The DS1427 also contains an expiration alarm and 512 bytes of RAM. Once set, the alarm can be used to expire the Button making it unusable to anyone. This absolute lockout feature is beneficial for product evaluations. If not purchased, the software application can never be used again.
The developer can also place encrypted passwords in the RAM space of the Button. These passwords can be used to re-enable time periods to extend the evaluation or rental of the software. The customer simply calls in and receives a password to re-enable the software for a given time period, say 60 days.
The software matches the password with a preset valid encrypted time period stored in the Button's RAM. The time period is determined by calculating a timeout date and time based on the Button's real-time clock. The timeout date and time is then stored in the Button RAM. When the application needs time validation, it retrieves the timeout date and time from the RAM in the Button and compares it to the value of the real-time clock. If the date and time of the real time clock is beyond the timeout date and time, access is denied.
Compatible with Emerging Standards
Never before has it been more important to comply with standards. Dallas Semiconductor is working with many of the leading software and hardware companies to ensure that Button based copy protection is compatible with all the appropriate standards.
Two emerging standards are most important when considering protection devices today. Compatibility with future licensing standards and compatibility with PC security.

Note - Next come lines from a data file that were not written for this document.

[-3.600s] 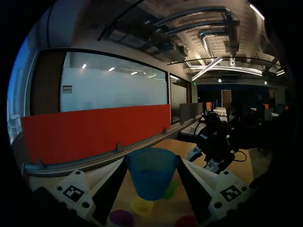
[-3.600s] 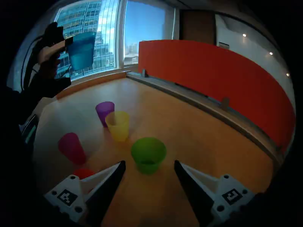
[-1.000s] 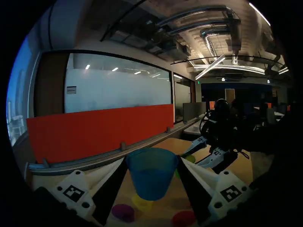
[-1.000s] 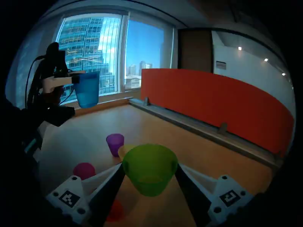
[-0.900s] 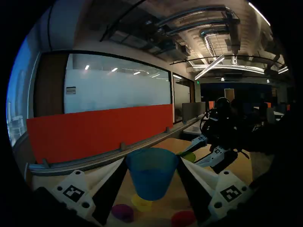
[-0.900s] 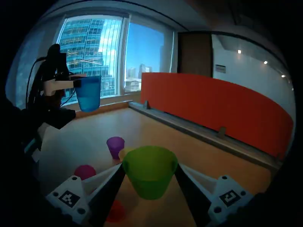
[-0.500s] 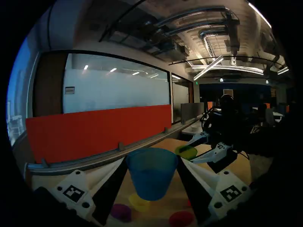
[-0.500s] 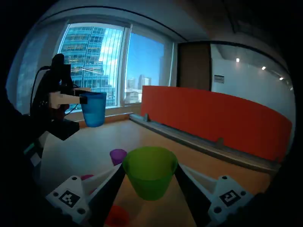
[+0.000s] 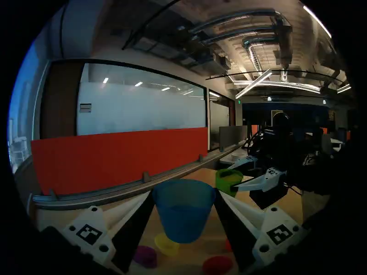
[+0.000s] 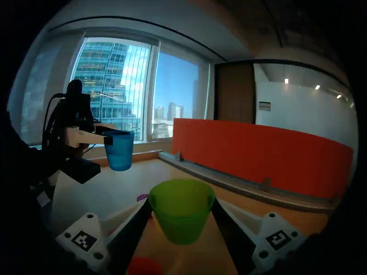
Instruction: Pour water
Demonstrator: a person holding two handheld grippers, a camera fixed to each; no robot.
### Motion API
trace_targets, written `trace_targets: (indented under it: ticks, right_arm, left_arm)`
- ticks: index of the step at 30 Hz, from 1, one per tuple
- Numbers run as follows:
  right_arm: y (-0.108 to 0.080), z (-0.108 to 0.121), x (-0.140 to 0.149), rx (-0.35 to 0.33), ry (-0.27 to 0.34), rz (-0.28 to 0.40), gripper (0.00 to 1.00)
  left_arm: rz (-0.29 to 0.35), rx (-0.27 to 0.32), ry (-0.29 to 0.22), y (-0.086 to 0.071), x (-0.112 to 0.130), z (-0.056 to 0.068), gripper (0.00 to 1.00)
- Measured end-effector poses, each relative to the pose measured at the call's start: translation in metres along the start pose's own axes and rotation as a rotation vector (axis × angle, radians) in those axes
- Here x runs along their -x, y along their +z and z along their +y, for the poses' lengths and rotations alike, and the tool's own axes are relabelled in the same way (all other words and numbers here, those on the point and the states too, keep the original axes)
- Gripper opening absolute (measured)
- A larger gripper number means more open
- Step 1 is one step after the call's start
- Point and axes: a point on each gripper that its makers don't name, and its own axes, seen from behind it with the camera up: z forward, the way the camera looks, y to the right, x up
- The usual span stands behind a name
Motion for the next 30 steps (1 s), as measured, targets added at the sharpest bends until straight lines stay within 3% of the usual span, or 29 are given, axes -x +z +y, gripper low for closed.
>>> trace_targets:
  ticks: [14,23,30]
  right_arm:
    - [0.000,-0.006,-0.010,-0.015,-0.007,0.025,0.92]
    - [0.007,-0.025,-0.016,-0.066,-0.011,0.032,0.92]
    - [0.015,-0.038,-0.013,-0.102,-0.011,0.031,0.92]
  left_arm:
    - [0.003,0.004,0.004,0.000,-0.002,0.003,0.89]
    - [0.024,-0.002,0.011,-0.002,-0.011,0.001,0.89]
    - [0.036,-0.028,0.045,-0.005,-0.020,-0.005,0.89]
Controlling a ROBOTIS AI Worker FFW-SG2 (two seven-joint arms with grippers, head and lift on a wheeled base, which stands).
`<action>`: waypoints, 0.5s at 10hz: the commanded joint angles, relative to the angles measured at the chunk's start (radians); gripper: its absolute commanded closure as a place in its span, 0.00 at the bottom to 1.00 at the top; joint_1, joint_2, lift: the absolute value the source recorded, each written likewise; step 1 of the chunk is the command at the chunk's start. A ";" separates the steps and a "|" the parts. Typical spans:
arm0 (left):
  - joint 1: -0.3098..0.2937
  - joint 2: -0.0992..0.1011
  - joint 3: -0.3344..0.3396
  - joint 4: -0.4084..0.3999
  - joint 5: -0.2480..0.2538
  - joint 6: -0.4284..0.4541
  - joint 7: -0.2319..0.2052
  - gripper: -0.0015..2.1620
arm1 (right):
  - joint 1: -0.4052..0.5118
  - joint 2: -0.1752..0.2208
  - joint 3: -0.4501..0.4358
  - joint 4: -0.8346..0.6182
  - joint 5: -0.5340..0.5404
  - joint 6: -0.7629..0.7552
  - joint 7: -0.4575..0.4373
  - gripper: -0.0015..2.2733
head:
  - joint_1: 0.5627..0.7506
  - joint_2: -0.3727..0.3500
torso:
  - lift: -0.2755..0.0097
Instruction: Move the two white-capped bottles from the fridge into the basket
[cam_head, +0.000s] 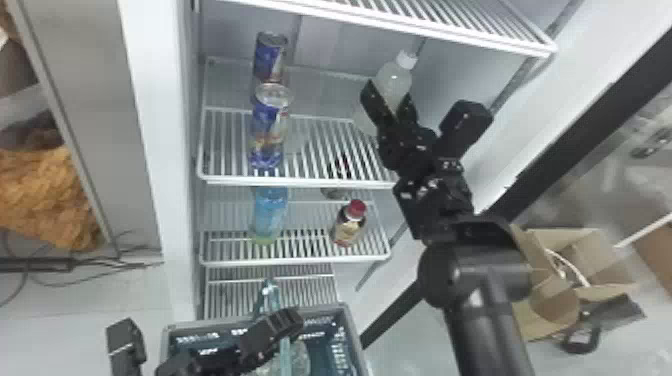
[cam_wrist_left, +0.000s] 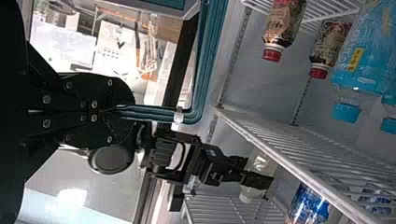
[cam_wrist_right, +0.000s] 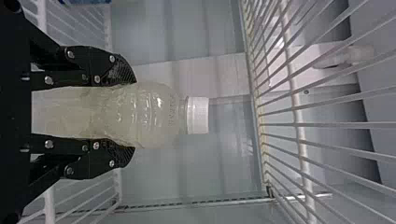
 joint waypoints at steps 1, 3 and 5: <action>0.000 0.000 -0.001 0.000 0.000 0.000 0.000 0.54 | 0.068 0.000 -0.018 -0.086 -0.009 0.023 0.003 0.37 | 0.70 0.03 | 0.97; 0.000 0.000 -0.001 0.000 0.000 0.000 0.000 0.54 | 0.154 0.001 -0.042 -0.182 -0.039 0.057 0.007 0.37 | 0.70 0.03 | 0.97; 0.000 0.000 -0.001 0.000 0.000 0.000 0.000 0.54 | 0.233 0.012 -0.076 -0.275 -0.053 0.089 0.020 0.37 | 0.70 0.03 | 0.97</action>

License Management Servers
Many of the network operating system vendors have already incorporated network license managers into their next generation products. As these new products become available, license servers will allow you to manage the distribution of your network software with a tool that is tightly coupled to the operating system.
Buttons have been unanimously selected as the technology of choice by license management providers. Now you will be able to take advantage of Button protection and license management in a seamless fashion.
Button Ready Computers
Distributed computers (and personal computers in particular) have for a long time suffered from the lack of adequate resources to build security applications upon. This fact is the very reason why external protection devices exist.
However, the Button technology represents the first opportunity to introduce security into the distributed computer. Why ? Because the security is in the Button, not in the dongle. The external connector, which in the Dallas scheme is not much more than a facilitator of communications between the Button and the CPU, can be eliminated.
The massive reduction in communication complexity, coupled with Dallas' ability to fabricate semiconductor devices, and our vast knowledge of distributed computers, have all been harnessed to bring you computers that are equipped with Button Holders. These computers accept Buttons directly, eliminating the need for external connectors, and reducing protection costs to the price of the Button.
In essence, a new port has been created that is dedicated to security and makes copy protection affordable to all software vendors. This new resource is also a new foundation from which software vendors can create new and better security applications.
Only the Dallas Button scheme is compatible with this new port, and choosing Buttons today ensures compatibility.